[BRIEF]:
Transcribe the data as written, minus images.

[DATA SEGMENT]:

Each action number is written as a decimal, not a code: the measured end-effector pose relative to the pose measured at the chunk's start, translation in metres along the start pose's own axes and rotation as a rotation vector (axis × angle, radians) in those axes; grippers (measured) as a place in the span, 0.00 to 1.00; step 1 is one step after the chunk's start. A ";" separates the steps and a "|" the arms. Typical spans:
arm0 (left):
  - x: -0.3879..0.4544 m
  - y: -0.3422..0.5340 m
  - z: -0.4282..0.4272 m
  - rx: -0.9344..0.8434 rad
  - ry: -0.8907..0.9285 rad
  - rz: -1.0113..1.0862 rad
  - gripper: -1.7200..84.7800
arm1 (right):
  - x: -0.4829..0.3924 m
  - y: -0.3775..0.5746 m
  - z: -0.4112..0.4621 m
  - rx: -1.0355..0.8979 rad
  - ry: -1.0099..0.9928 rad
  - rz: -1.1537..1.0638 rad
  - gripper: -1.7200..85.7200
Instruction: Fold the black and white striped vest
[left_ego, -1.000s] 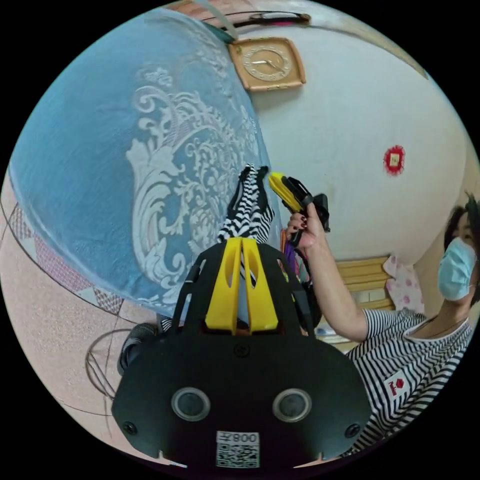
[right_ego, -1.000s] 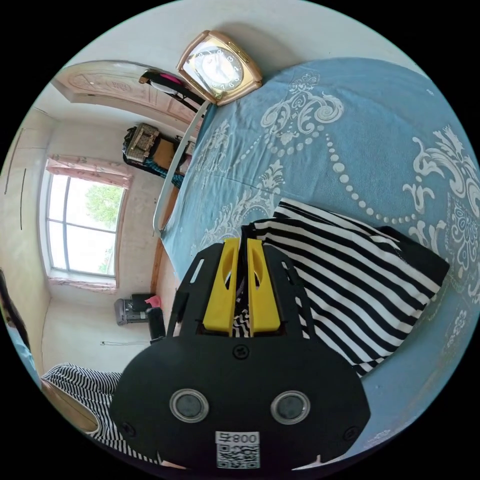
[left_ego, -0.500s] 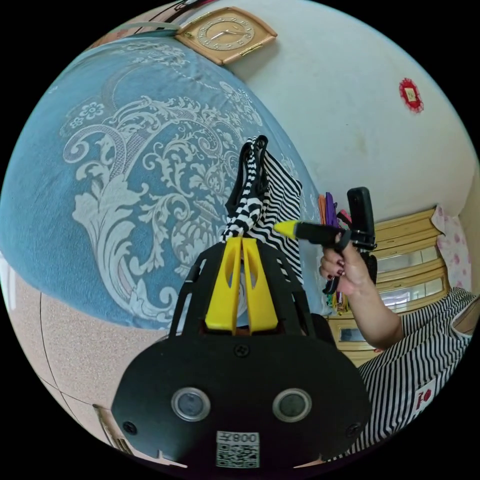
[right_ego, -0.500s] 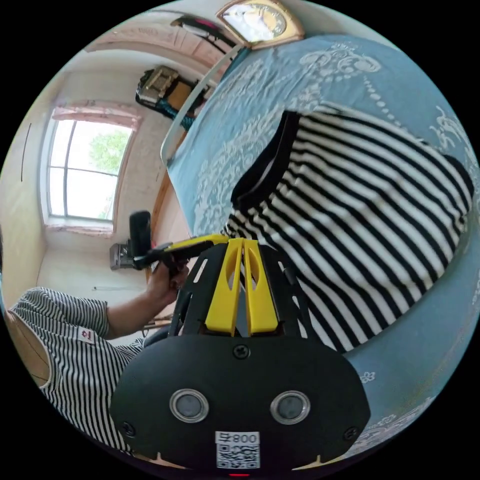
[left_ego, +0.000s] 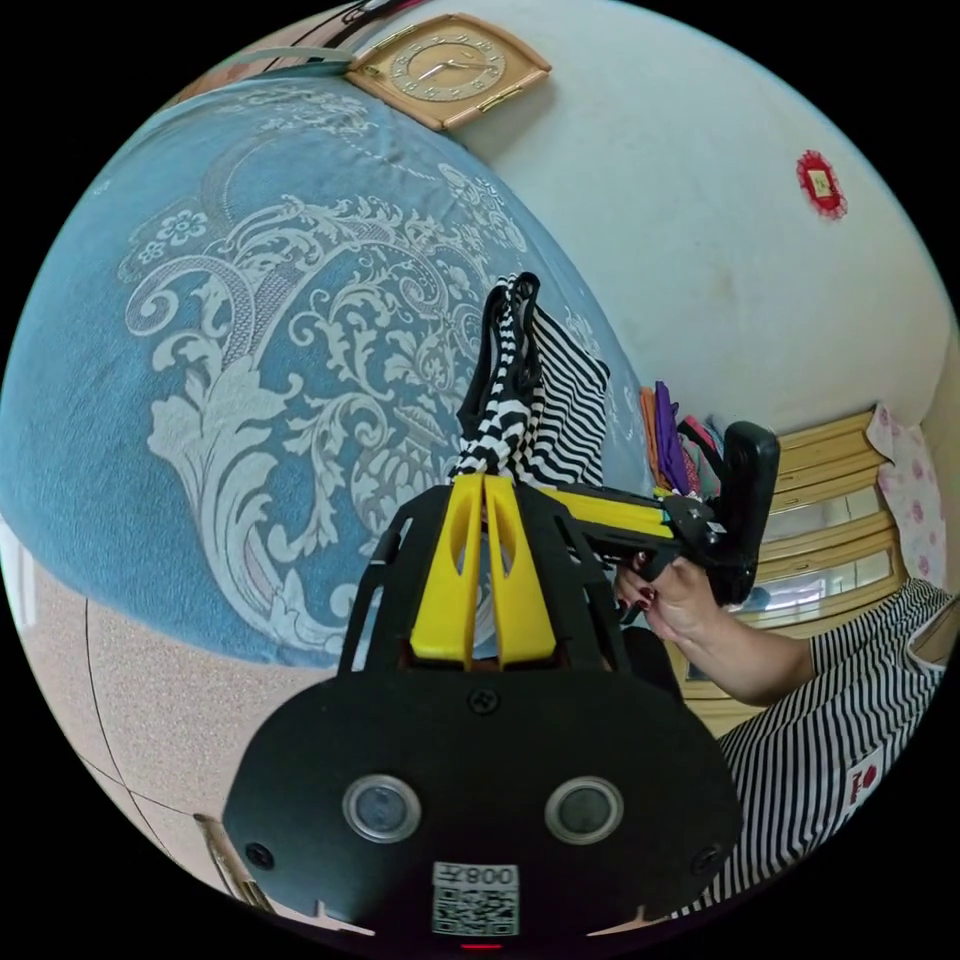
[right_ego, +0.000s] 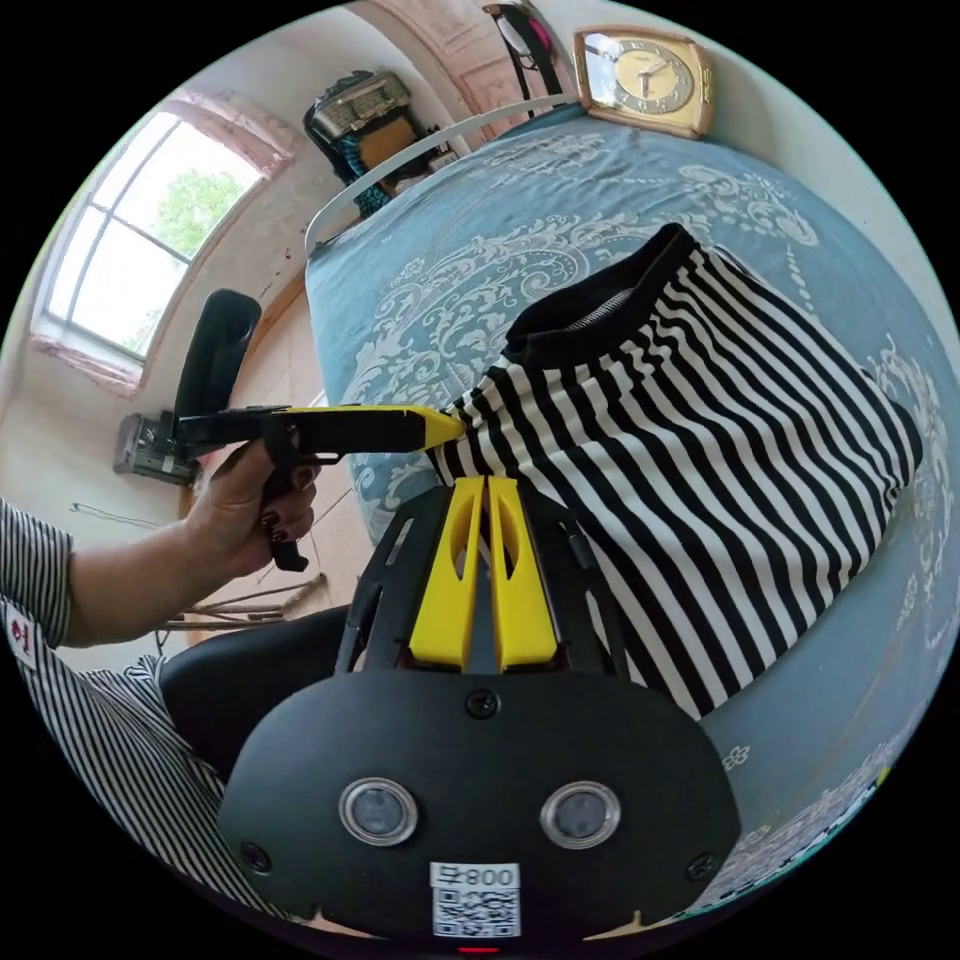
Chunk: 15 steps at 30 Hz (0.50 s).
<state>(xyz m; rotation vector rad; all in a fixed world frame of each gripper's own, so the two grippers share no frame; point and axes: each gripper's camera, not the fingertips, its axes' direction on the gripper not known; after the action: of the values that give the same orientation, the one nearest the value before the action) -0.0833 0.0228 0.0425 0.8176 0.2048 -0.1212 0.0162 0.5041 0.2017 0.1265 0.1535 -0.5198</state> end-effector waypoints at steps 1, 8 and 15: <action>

[RESPONSE TO THE TASK]:
Each action number is written as a decimal, not a code: the measured end-effector pose relative to the pose measured at the chunk's start, translation in metres along the start pose's own axes and rotation as a rotation vector (axis × angle, radians) in those axes; grippers (measured) as a place in the span, 0.00 to 1.00; step 1 is one step after the chunk's start. A ";" separates the steps and a "|" the arms. Typical spans:
arm0 (left):
  - x: -0.3879..0.4544 m
  - y: -0.3422..0.5340 m
  - z: -0.4282..0.4272 m
  - rx: -0.9344..0.8434 rad
  - ry: -0.8907..0.9285 rad
  - rz: -1.0113..1.0862 rad
  - gripper: -1.7200..84.7800
arm1 (right):
  - x: -0.4829..0.3924 m
  - y: -0.3775..0.5746 m
  - z: -0.4112..0.4621 m
  - rx: -1.0355..0.8979 rad
  - ry: -1.0099..0.9928 rad
  - rz: -1.1537..1.0638 rad
  - gripper: -1.7200..85.7200
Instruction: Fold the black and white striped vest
[left_ego, -1.000s] 
[right_ego, -1.000s] 
[left_ego, -0.500s] 
[right_ego, -0.500s] 
[left_ego, +0.000s] 
[right_ego, +0.000s] 
Chunk: 15 steps at 30 Hz (0.50 s).
<state>(xyz m; rotation vector rad; all in a fixed world frame of each gripper's own, so the two grippers share no frame; point and axes: each gripper's camera, not the fingertips, its axes' direction on the gripper not known; after the action: of the values that give the same orientation, the one nearest the value before the action) -0.0833 0.0228 0.0425 0.8176 0.2048 -0.1212 0.0162 0.5041 0.2017 0.1265 0.1535 -0.5198</state> end-effector waypoints at steps 1, 8 and 15: <action>

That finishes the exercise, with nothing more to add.